Task requirements:
The data is to be repeated exactly, with the images removed.

Data extract:
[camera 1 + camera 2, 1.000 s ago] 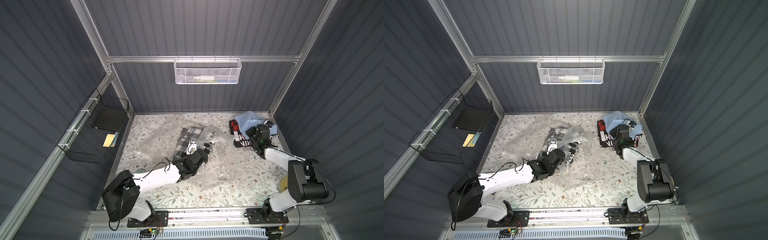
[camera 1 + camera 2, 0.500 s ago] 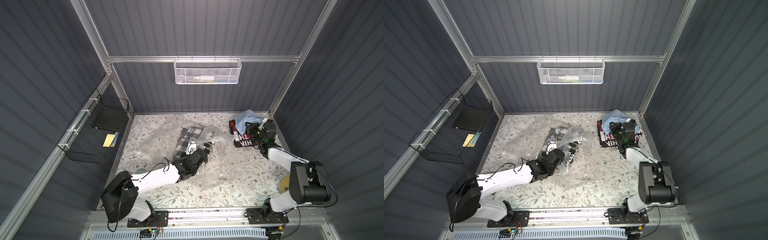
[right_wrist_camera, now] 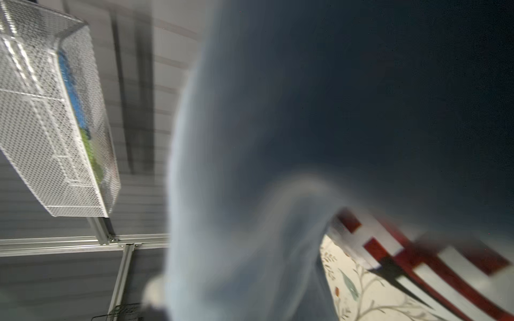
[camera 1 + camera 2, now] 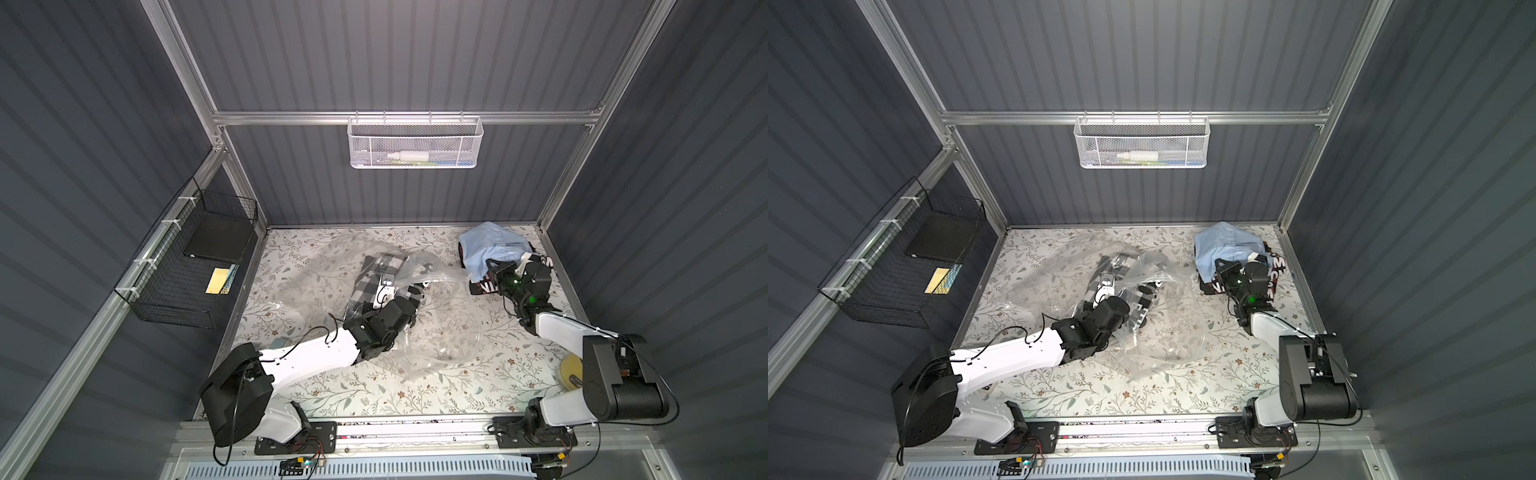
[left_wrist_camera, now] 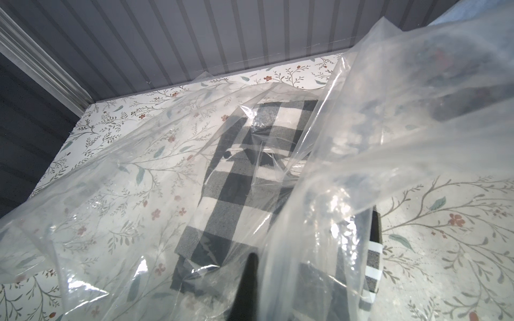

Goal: Take the shirt out of the vacuum bag
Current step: Place the shirt at the center of the board.

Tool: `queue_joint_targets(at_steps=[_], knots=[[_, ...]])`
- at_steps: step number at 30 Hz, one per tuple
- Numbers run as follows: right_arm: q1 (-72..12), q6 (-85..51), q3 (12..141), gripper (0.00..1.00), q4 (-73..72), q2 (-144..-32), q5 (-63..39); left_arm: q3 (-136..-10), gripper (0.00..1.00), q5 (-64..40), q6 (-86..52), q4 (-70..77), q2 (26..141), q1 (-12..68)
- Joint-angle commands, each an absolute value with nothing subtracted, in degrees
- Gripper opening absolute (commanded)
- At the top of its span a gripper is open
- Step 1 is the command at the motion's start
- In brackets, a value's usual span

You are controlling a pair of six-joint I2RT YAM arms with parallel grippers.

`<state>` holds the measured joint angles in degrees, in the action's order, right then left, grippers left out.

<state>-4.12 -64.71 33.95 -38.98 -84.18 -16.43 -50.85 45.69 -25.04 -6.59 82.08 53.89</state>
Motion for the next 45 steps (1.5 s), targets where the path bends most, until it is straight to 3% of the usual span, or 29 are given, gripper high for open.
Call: queue_joint_targets(at_steps=[1, 6, 13, 24, 32, 39, 45], knots=[[-4.22, -63.00, 30.73, 0.00, -43.72, -86.80, -16.00, -52.29, 0.00, 46.14, -23.62, -8.96, 80.07, 53.48], [-3.19, -61.82, 28.22, 0.00, -46.16, -88.05, -16.77, -52.69, 0.00, 46.01, -23.48, -9.56, 79.94, 53.48], [-2.14, -57.12, 31.50, 0.54, -33.22, -80.05, -12.49, -52.62, 0.00, 45.71, -23.49, -9.23, 80.38, 53.47], [-0.09, -57.40, 33.75, 0.91, -15.46, -65.51, -0.19, -53.30, 0.00, 44.84, -22.64, -8.95, 81.55, 53.44], [4.25, -63.14, 37.46, 0.91, -14.05, -71.98, -7.41, -54.09, 0.00, 43.96, -22.69, -8.88, 82.31, 53.45], [5.52, -64.56, 38.93, 0.91, -18.79, -76.56, -7.58, -54.05, 0.00, 43.95, -22.41, -8.88, 82.43, 53.46], [8.19, -65.47, 39.26, 0.80, -22.27, -81.59, -7.40, -53.97, 0.00, 43.86, -22.32, -8.70, 82.68, 53.44]])
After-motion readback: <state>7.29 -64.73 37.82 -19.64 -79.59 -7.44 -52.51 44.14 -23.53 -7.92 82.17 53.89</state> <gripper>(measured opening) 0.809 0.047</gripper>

Answer to the exercise:
[camera 1 + camera 2, 1.000 s ago] 
[camera 1 + camera 2, 0.500 s ago] 
[right_wrist_camera, now] 
[camera 1 + camera 2, now] 
[left_wrist_camera, now] 

Goal: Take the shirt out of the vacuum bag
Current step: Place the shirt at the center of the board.

Tool: `queue_joint_targets(at_steps=[_], knots=[[_, ...]])`
- at_steps: step number at 30 Hz, one per tuple
- Numbers run as follows: right_arm: q1 (-72..12), q6 (-85..51), q3 (12..141), gripper (0.00..1.00), q4 (-73..72), q2 (-144..-32), q5 (-63..39); left_arm: q3 (-136..-10), gripper (0.00..1.00), q5 (-64..40), q6 (-86..52), q4 (-70..77), q2 (26..141), q1 (-12..68)
- Joint-angle commands, each an absolute value with nothing subtracted, in degrees
- Gripper opening absolute (commanded)
- At the top of its span a gripper is open
- Step 1 is the command at the motion's start
- In brackets, a value's usual span

You are controlling a pair of six-joint I2RT YAM arms with parallel grippers.

`<state>` holds the measured joint angles in degrees, in the action's order, right then left, grippers left out.

<state>-4.12 -64.71 33.95 -38.98 -84.18 -16.43 -50.85 45.69 -25.04 -6.59 82.08 53.89</state>
Motion for the next 45 steps (1.5 s), targets where the path bends most, until it is straight to 3% of the usual span, or 29 are given, gripper high for open.
Call: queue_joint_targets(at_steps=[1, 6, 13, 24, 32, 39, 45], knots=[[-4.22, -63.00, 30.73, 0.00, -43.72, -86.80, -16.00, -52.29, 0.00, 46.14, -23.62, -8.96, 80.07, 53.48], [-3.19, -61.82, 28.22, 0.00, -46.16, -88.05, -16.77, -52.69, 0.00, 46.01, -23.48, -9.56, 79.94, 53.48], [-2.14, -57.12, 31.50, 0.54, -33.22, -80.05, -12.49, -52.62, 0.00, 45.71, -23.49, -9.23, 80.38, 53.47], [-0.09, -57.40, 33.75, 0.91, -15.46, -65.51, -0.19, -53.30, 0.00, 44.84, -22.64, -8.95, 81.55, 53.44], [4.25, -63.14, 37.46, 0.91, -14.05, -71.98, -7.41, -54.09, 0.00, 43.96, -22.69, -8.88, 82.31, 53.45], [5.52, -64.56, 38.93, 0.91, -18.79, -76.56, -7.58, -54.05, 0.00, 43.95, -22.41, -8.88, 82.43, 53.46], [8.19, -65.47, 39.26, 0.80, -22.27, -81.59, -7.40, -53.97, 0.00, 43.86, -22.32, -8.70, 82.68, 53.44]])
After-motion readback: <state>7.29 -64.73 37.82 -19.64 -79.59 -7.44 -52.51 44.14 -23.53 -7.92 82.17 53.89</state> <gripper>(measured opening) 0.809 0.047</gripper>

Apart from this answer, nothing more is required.